Im Rahmen des von Prof. Dr. Moritz Vormbaum moderierten Kriminalwissenschaftlichen Kolloquiums hielt Prof. Dr. Dr. Miguel Ángel Cano Paños von der Universität Granada am 18. Mai einen Vortrag zum Thema „Der weitgefasste Korruptionsbegriff in der Europäischen Union. Eine kriminologisch-rechtsvergleichende Analyse am Beispiel der Straftat des Einflussmissbrauchs (trading in influence)“.
Ausgangspunkt seines Vortrages war die potenzielle Strafbarkeit von Mandatsträgern wegen der Beteiligung an den sogenannten „Maskenaffären“, die im Rahmen der Corona-Pandemie sowohl in Deutschland als auch in Spanien große Aufmerksamkeit erlangten.
Diesbezüglich präsentierte Prof. Cano Paños Unterschiede zwischen dem deutschen und spanischen Korruptionsstrafrecht. Während Deutschland bei der Korruption im öffentlichen Sektor zwischen Mandats- (§ 108e StGB) und Amtsträgerdelikten (§§ 331 ff. StGB) differenziert, fallen Mandats- und Amtsträger in Spanien unter dieselben Tatbestände. Ferner enthält der spanische Código Penal in den Artikel 428-430 die besonderen Korruptionstatbestände des „tráfico de influencias“ (Einflussmissbrauch, trading in influence), die kein unmittelbares Pendant im StGB finden.
Mit Blick auf die „Maskenaffären“ und unter Verweis auf Daten zur Verfolgungspraxis verdeutlichte Prof. Cano Paños, dass trotz dieser Unterschiede die strafrechtliche Erfassungvon Korruption von Mandatsträgern in beiden Ländern auf viele – jeweils auch tatbestandliche – Hindernisse stoße. Der Korruption von Mandatsträgern müsse daher insbesondere durch außerstrafrechtliche Transparenz- und Verhaltensregeln begegnet werden.

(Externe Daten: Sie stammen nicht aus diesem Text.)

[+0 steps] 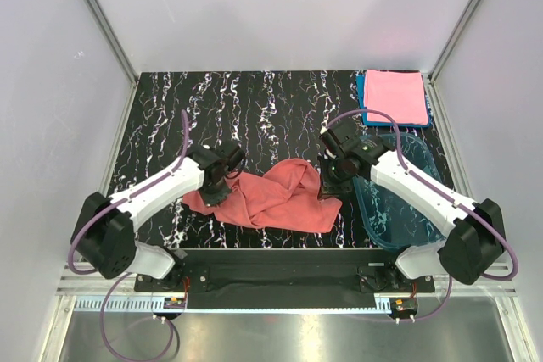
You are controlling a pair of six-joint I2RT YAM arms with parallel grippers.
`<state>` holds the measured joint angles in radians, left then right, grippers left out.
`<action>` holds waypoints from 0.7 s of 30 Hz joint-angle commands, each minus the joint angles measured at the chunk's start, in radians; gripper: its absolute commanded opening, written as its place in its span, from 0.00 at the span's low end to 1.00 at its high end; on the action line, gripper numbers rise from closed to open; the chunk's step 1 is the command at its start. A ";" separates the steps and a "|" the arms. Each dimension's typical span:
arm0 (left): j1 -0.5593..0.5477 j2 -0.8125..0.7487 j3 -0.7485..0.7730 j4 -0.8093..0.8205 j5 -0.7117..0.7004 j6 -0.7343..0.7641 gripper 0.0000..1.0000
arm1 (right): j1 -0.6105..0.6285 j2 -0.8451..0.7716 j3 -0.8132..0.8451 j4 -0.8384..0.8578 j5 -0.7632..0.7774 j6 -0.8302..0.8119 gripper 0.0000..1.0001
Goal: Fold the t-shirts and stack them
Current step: Flatten the tshirt out
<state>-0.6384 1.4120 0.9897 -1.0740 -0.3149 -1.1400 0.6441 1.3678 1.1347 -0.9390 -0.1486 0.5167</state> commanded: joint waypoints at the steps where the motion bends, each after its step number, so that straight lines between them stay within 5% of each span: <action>1: 0.028 -0.103 0.091 -0.059 -0.029 0.032 0.00 | 0.005 0.017 0.042 -0.026 0.078 -0.030 0.00; 10: 0.221 -0.396 0.599 -0.120 -0.070 0.253 0.00 | 0.003 0.017 0.108 -0.136 0.337 -0.113 0.00; 17: 0.319 -0.464 0.763 -0.078 -0.020 0.348 0.00 | -0.041 -0.045 0.189 -0.167 0.432 -0.109 0.00; 21: 0.321 -0.482 0.718 -0.078 0.033 0.375 0.00 | -0.106 -0.094 0.240 -0.179 0.422 -0.125 0.00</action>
<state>-0.3225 0.9195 1.7382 -1.1778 -0.3302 -0.8230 0.5804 1.3361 1.3075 -1.0950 0.2085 0.4133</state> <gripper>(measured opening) 0.023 0.017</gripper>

Prof. Cano Paños führte ferner aus, welche Konsequenzen die Unterschiede im Korruptionsstrafrecht für den Erlass eines europäischen Haftbefehls haben können. Nach Artikel 2 Abs. 2 des Rahmenbeschlussses des Rates vom 13. Juni 2002 über den Europäischen Haftbefehl entfällt unter anderem bei Korruptionsdelikten die Voraussetzung der beiderseitigen Strafbarkeit. Der Rahmenbeschluss definiert dabei aber nicht, welche Tatbestände unter den Korruptionsbegriff fallen.
Der Vortrag von Prof. Cano Paños zeigte, dass Rechtsvergleichung nicht beim Vergleich zweier Rechtsordnungen aufhört, denn im Anschluss an die Präsentation entstand im trotz der frühsommerlichen Hitze gut gefüllten Vorlesungssaal eine rege Diskussion über die Reformbedürftigkeit des deutschen Korruptionsstrafrechts und des Art. 2 Abs. 2 des Rahmenbeschlusses.